State and Local Governments Need Help. Pass COVID Relief Now.
Should Congress pass another COVID relief package? The deliberations continue, with one of the sticking points being whether the federal government should provide additional aid to state and local governments and, if so, how much.
On balance, we see a relatively strong argument in favor of a moderate amount of further relief.
The disagreement on this point is, to a certain extent, understandable. State and local government revenues have decreased, while expenditures needs have simultaneously risen. However, Congress has already responded with non-trivial relief. It is not obvious how these factors net out.
On the revenue side, our estimates suggest that state and local governments will suffer revenue shortfalls of some $300 billion from April 2020 through June of 2021, when the current fiscal year ends for most states. On the funding side of the ledger, Alan Auerbach and co-authors find in a recent Brookings paper that federal aid so far has amounted to $250 billion. This number includes, among other things, money from the Coronavirus Relief Fund and the net effect of increased spending and federal transfers in the Medicaid program.
In addition, state and local governments entered the crisis with combined budget surpluses and rainy-day funds of some $120 billion. Put that together and you have $370 billion available—$70 billion more than the predicted shortfall. This is a greater amount than the additional expenditures (outside the Medicaid program) we expect state and local governments to incur in response to the public-health crisis.
So in the aggregate, state and local governments have probably received enough federal aid to make up for revenue losses throughout the current fiscal year—if we take rainy-day funds and pre-crisis budget surpluses into account.
However, “in the aggregate” and “the current fiscal year” are doing a lot of work here.
What happened “in the aggregate” has only so much importance since revenue sources and spending needs differ substantially across states and local entities.
As a result, while the least strained states and localities may have been made whole by federal aid, the most fiscally distressed states are now tightly bound by their balanced budget requirements. In fact, some of them have laid off significant numbers of workers. (Since the beginning of the pandemic, state and local government employment has decreased by over a million jobs.)
Moreover, some revenue losses may still be rising. The blow to transit agencies, for example, may be worse than initially foreseen, and the rise in COVID-19 cases makes it unlikely that this strain will abate in the near future. And while there are two quarters left in the current fiscal year for most jurisdictions, what will happen in the next fiscal year is becoming of crucial importance as state and local policymakers go into a new budget and planning cycle.
We see a strong case for, and a weak case against, additional state and local aid between $100 billion and $200 billion, as proposed in a recent bipartisan, bicameral relief proposal.
The case for additional aid is strong because the downside risk of doing nothing is quite real. The fact that over 1 million state and local government workers have lost their jobs is a sign that fiscal distress has had real consequences.
In our view, the case against substantial, though by no means extravagant, additional aid is weak. Opponents of further aid cite two concerns: poor incentives and future taxes. Let’s take each in turn.
The “poor incentives” argument views federal aid as a form of bailout. Bailouts encourage future profligacy when they reward poor fiscal management—“moral hazard.” Detractors of state and local government aid have been particularly fixated on the idea that aid would “bail out unfunded pension obligations.”

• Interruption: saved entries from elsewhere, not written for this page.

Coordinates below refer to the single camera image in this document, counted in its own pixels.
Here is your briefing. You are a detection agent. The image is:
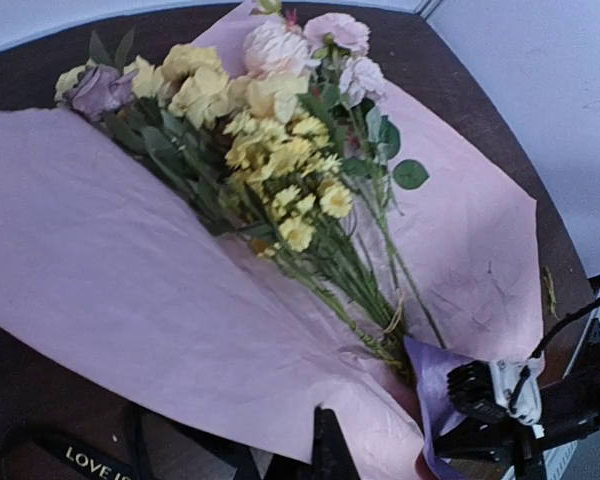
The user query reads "black printed ribbon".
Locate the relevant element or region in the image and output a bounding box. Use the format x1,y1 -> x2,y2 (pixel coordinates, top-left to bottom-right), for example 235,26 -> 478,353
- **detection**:
0,404 -> 261,480

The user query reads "cream rose flower stem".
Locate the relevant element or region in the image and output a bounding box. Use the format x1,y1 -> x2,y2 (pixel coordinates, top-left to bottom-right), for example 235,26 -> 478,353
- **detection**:
54,35 -> 411,375

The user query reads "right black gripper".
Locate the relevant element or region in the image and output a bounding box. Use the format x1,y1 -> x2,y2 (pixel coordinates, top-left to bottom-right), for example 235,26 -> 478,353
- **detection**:
437,379 -> 600,479

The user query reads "fallen green stem piece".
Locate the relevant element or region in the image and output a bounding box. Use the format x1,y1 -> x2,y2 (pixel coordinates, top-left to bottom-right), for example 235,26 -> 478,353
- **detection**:
541,266 -> 559,320

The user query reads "purple pink wrapping paper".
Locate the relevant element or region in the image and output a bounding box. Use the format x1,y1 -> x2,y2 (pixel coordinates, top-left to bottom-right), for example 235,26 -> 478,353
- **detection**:
0,0 -> 546,480

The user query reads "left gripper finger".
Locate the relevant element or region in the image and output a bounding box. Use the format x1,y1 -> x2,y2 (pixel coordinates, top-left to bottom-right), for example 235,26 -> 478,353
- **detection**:
311,407 -> 361,480

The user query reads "small yellow daisy bunch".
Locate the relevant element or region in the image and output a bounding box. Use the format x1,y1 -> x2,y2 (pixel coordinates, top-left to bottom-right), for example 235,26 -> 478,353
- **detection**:
224,110 -> 406,369

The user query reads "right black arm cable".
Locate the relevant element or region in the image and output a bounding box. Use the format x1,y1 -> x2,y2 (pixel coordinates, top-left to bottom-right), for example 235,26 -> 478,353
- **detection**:
527,289 -> 600,361

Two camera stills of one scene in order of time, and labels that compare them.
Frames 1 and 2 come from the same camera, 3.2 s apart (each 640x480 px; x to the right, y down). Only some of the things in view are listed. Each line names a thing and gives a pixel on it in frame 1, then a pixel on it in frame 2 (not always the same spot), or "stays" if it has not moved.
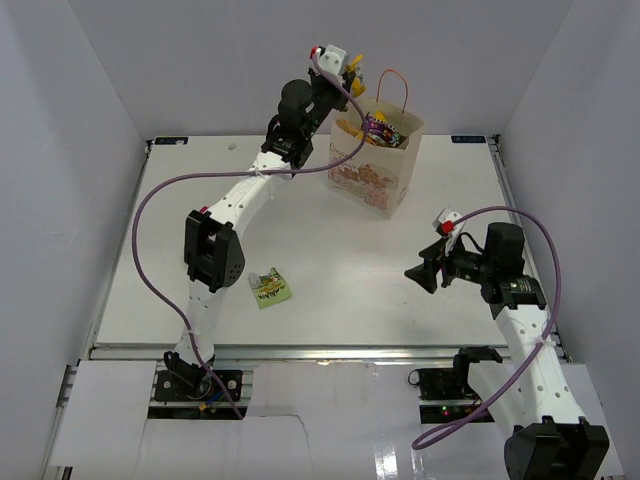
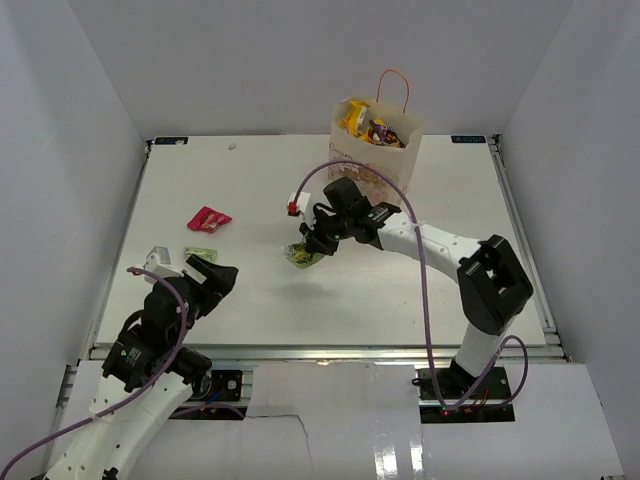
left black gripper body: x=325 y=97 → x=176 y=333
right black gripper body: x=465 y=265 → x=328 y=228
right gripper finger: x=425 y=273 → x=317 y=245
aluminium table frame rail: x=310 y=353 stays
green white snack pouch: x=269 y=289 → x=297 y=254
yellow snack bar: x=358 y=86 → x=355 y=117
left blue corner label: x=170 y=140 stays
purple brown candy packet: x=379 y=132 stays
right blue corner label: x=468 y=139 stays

This argument is largely unapplicable for two reasons. First, the argument misunderstands existing proposals. We support general aid distributed to all states, perhaps proportional to each state’s population. We oppose aid that would be contingent on a state’s degree of fiscal stress or the linking of aid to holes in underfunded pension schemes.

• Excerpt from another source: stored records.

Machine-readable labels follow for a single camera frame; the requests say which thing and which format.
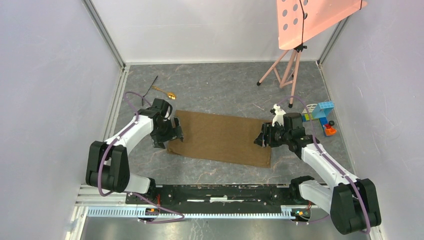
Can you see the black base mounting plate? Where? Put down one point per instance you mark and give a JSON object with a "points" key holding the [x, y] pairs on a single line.
{"points": [[225, 198]]}

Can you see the colourful toy block structure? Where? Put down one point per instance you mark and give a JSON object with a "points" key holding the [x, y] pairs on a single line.
{"points": [[320, 111]]}

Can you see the gold spoon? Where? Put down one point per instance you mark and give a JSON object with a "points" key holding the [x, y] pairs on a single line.
{"points": [[169, 94]]}

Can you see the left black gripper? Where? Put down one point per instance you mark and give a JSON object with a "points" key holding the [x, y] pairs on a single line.
{"points": [[158, 140]]}

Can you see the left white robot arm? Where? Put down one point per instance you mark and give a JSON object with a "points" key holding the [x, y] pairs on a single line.
{"points": [[108, 165]]}

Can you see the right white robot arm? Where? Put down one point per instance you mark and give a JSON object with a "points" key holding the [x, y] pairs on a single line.
{"points": [[351, 203]]}

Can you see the brown cloth napkin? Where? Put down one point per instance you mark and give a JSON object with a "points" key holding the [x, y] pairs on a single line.
{"points": [[223, 138]]}

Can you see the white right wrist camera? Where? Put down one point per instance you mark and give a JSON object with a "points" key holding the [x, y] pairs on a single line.
{"points": [[278, 113]]}

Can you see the pink music stand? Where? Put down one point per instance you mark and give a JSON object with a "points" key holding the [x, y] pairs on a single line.
{"points": [[298, 21]]}

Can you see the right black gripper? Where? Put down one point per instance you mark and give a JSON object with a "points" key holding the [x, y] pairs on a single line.
{"points": [[267, 129]]}

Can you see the black fork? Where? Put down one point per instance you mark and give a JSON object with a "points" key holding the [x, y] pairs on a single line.
{"points": [[143, 101]]}

Second, states’ current fiscal stress is only loosely related to poor fiscal management.
After the global financial crisis, the conventional wisdom was that states ought to adopt broad-based consumption taxes and eschew the volatility of progressive personal income taxes.

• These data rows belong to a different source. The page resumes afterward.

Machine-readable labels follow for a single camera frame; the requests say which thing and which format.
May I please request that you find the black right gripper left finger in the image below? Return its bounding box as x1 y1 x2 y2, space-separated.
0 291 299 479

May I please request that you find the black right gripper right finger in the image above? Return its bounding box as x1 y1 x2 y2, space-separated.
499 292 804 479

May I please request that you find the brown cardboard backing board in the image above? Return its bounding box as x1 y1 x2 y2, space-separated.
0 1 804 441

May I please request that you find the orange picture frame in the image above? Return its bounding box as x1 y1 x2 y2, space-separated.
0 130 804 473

This view was generally sound—but the states that acted on it may actually be the worst hit by COVID-19. Consumption taxes, particularly those that include services, have been hard hit. At the same time, progressive income bases have been unexpectedly spared due to the pandemic’s pernicious effects on relatively low-paying jobs.
To be sure, many states could have done better in their accumulation of reserves in their rainy-day funds. But again, the aid we propose would neither reward nor punish states based on this particular aspect of their past fiscal performance. And overflowing rainy-day funds pose their own challenge, of course, in that they encourage wasteful spending.
Finally, while we view the “bailout” argument as largely misguided, we view future taxes as a relevant and appropriate concern. Taxes tomorrow are the cost of federal aid today, and these costs and benefits must be weighed against one another. We view additional aid between $100 billion and $200 billion as a reasonable compromise between these competing concerns.
In the short run, aid is a valuable source of fiscal stabilization. It will enable the hardest hit states to stave off additional layoffs. It can also ensure that state and local governments have the capacity to invest in vaccine distribution, which is the key to ending the health crisis as quickly as possible.
And aid passed today will also reduce the scope of any additional aid that may be required in the future. If the crisis persists or grows unexpectedly deeper, aid given today will be a down payment on aid tomorrow.